### Description of the task
From the entries that follow, extract each line holding the string "conveyor".

Saved data entries
------

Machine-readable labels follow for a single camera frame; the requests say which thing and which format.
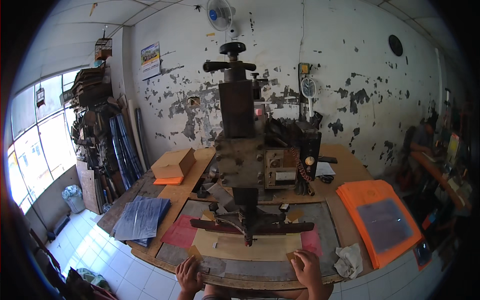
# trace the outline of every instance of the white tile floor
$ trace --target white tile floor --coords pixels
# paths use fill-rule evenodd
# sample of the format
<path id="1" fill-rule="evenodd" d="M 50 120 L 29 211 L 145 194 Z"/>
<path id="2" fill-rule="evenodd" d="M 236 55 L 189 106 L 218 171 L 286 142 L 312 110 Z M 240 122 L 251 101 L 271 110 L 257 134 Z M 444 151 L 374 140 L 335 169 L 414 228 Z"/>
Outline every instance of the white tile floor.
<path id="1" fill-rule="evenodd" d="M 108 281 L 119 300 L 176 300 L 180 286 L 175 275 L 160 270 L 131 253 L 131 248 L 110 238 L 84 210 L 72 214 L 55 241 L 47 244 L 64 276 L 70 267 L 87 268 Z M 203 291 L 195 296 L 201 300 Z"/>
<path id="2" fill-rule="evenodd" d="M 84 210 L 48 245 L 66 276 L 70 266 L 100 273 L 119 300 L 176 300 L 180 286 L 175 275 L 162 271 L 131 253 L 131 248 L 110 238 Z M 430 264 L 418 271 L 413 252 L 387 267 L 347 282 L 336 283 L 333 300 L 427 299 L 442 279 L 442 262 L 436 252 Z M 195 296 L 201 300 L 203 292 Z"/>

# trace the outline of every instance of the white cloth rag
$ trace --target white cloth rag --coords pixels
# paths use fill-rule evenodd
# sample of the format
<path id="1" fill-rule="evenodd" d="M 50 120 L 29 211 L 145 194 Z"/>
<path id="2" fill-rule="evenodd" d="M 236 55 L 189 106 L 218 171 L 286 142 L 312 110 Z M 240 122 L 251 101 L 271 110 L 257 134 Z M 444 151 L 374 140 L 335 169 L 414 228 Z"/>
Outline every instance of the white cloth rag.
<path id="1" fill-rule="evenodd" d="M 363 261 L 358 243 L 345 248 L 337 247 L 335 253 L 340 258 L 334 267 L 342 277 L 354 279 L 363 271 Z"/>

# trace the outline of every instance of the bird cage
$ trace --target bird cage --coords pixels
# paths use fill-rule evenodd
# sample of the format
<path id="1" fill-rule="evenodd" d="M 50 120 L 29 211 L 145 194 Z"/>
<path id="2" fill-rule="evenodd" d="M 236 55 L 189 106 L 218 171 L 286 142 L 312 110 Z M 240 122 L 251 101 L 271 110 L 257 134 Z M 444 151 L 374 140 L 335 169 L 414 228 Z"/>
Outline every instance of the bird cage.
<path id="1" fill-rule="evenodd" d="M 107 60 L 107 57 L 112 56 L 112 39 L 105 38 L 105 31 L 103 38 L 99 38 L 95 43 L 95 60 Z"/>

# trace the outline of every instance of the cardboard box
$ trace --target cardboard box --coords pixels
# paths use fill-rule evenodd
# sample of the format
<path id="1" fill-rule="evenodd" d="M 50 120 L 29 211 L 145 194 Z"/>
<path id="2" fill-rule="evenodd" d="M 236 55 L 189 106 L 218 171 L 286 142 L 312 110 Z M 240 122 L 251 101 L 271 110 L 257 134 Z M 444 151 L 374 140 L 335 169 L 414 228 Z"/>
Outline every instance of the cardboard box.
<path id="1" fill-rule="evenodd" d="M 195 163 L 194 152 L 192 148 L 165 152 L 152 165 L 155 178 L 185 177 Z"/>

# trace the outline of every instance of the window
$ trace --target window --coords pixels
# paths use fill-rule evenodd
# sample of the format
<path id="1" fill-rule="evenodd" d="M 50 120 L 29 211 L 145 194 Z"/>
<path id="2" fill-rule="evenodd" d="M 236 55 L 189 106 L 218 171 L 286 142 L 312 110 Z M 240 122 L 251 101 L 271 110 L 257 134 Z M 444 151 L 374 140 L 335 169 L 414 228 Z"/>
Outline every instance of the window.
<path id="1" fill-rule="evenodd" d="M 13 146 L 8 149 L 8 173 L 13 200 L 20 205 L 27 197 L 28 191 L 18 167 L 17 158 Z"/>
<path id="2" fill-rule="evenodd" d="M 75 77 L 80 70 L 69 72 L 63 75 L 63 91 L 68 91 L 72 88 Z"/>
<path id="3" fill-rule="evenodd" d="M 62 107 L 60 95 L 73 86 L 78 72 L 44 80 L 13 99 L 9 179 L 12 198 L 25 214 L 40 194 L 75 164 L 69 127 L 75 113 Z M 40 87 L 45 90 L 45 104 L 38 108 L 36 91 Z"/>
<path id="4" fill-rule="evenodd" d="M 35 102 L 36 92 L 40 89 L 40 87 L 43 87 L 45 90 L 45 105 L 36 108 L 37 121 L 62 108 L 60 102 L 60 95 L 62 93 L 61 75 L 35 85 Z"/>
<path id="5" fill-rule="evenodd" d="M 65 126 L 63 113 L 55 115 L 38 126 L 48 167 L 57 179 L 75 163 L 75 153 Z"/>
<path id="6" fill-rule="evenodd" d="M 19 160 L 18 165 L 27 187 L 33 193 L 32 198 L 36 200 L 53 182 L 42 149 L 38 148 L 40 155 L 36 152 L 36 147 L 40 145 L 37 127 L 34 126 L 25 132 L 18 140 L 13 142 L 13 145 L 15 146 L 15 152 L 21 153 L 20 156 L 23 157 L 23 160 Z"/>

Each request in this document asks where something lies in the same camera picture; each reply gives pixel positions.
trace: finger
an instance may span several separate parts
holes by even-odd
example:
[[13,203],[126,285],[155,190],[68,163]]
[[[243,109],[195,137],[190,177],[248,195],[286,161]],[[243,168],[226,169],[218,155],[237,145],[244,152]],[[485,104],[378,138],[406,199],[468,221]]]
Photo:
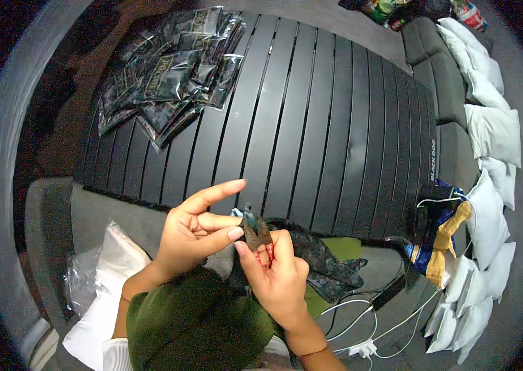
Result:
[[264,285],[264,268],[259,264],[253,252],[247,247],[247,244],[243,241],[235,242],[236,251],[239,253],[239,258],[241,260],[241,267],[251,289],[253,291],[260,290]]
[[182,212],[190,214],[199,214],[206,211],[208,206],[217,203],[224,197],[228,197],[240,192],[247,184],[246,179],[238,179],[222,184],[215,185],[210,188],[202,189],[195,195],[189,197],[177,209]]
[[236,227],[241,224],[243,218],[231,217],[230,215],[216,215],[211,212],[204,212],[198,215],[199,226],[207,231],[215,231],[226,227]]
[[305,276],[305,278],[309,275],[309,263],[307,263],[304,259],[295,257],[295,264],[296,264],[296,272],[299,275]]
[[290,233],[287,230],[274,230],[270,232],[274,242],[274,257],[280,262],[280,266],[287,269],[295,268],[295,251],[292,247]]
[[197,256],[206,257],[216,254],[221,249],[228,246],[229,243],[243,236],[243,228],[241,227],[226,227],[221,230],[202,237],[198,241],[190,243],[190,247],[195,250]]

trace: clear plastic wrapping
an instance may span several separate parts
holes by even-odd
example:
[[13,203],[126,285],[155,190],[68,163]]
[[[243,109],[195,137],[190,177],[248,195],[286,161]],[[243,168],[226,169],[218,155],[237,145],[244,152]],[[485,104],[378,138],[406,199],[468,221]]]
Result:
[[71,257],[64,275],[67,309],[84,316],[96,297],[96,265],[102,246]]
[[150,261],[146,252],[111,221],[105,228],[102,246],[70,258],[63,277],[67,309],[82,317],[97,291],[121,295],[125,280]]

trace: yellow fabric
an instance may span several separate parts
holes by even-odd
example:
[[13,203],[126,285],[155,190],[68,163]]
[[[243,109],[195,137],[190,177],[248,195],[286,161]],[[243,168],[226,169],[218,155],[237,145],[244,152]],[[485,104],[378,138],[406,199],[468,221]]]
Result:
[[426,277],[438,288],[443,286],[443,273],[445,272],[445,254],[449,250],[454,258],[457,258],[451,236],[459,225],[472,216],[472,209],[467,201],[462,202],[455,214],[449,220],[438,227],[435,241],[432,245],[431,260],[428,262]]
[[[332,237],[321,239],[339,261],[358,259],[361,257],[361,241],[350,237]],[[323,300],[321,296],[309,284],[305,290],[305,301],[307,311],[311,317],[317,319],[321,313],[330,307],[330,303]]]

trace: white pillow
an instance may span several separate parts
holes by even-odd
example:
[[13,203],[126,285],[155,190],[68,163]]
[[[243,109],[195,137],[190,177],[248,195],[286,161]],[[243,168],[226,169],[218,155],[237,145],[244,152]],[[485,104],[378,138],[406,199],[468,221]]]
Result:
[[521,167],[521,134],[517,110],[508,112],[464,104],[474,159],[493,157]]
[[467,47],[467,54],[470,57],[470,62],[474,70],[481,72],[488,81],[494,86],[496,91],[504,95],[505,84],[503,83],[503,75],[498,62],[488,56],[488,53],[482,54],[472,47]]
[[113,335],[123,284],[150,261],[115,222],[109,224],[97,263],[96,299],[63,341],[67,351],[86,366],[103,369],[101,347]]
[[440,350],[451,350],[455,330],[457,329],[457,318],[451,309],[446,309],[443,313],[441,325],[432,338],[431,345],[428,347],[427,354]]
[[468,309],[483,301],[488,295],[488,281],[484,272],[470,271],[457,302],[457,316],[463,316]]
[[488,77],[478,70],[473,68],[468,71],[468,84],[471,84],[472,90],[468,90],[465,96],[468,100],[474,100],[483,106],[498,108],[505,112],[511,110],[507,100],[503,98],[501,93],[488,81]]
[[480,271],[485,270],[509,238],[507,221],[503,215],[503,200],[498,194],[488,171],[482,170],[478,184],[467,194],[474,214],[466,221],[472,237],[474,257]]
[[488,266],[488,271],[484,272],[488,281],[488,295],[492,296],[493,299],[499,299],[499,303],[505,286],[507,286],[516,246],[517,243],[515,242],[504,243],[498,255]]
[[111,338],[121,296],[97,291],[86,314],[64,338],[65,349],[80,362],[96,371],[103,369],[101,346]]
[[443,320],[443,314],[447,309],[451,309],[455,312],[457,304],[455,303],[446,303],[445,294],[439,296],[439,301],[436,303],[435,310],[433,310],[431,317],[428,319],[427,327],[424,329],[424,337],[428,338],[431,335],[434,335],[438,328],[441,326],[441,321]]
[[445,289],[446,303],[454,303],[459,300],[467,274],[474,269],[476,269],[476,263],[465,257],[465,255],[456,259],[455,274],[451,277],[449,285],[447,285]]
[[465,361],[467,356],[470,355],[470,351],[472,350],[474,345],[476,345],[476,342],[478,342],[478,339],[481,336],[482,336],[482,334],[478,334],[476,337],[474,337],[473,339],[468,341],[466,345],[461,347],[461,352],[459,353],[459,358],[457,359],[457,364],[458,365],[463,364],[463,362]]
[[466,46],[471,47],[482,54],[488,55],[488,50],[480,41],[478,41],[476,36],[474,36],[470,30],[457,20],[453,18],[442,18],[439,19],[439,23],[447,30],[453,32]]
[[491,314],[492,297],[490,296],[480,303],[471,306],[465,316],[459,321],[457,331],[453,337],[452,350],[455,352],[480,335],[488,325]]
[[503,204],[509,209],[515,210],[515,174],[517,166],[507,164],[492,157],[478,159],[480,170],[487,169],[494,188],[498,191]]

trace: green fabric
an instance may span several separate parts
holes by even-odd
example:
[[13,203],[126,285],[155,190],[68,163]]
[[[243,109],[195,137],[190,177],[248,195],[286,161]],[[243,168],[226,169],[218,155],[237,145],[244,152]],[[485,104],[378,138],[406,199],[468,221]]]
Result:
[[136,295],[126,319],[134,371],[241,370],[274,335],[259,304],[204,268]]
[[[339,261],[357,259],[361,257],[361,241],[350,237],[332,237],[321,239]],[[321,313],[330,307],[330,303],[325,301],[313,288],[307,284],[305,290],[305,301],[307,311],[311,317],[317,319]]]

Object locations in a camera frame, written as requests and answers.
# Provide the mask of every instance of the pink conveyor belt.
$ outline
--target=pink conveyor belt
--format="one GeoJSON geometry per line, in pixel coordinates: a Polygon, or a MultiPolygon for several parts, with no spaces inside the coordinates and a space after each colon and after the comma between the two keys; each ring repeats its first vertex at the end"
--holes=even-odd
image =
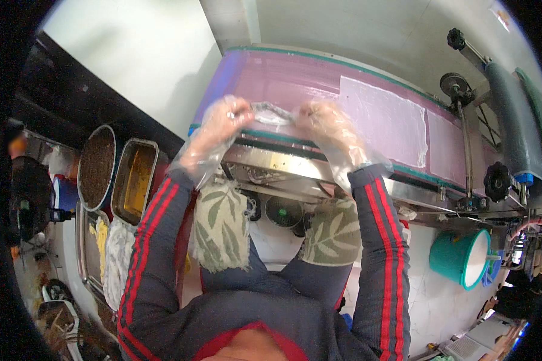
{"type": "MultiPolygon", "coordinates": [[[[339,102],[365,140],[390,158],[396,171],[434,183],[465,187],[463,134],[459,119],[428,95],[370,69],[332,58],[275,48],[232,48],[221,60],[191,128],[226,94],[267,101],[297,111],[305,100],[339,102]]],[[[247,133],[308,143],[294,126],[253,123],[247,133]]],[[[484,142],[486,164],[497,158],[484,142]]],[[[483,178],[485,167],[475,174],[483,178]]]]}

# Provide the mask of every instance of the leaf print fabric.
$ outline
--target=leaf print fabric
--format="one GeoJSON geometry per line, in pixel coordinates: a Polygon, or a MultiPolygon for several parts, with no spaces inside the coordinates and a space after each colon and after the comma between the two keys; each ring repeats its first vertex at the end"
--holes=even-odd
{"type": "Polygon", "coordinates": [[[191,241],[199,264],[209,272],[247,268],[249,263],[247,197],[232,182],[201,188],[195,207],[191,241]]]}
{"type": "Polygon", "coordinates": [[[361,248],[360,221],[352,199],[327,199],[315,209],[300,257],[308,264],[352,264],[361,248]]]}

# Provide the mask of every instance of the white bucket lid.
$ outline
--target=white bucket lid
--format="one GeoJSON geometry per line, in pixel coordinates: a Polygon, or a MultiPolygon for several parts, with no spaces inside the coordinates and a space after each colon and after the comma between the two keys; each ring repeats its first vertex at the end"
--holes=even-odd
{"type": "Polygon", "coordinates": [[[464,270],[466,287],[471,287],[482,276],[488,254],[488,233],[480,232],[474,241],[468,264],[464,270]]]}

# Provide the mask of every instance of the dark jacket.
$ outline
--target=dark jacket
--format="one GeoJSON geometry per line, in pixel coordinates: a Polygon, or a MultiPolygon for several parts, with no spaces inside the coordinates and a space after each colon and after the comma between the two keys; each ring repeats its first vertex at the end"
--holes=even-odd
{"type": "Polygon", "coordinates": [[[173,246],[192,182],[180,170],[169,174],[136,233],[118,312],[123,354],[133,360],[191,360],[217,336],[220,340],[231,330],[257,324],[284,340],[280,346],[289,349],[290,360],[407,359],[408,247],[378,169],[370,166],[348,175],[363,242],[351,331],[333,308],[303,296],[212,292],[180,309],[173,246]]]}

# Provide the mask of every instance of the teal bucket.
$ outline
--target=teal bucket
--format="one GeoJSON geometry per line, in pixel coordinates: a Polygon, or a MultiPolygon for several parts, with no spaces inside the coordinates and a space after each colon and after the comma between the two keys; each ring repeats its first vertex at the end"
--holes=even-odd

------

### Response to the exercise
# Provide the mask of every instance of the pink conveyor belt.
--target=pink conveyor belt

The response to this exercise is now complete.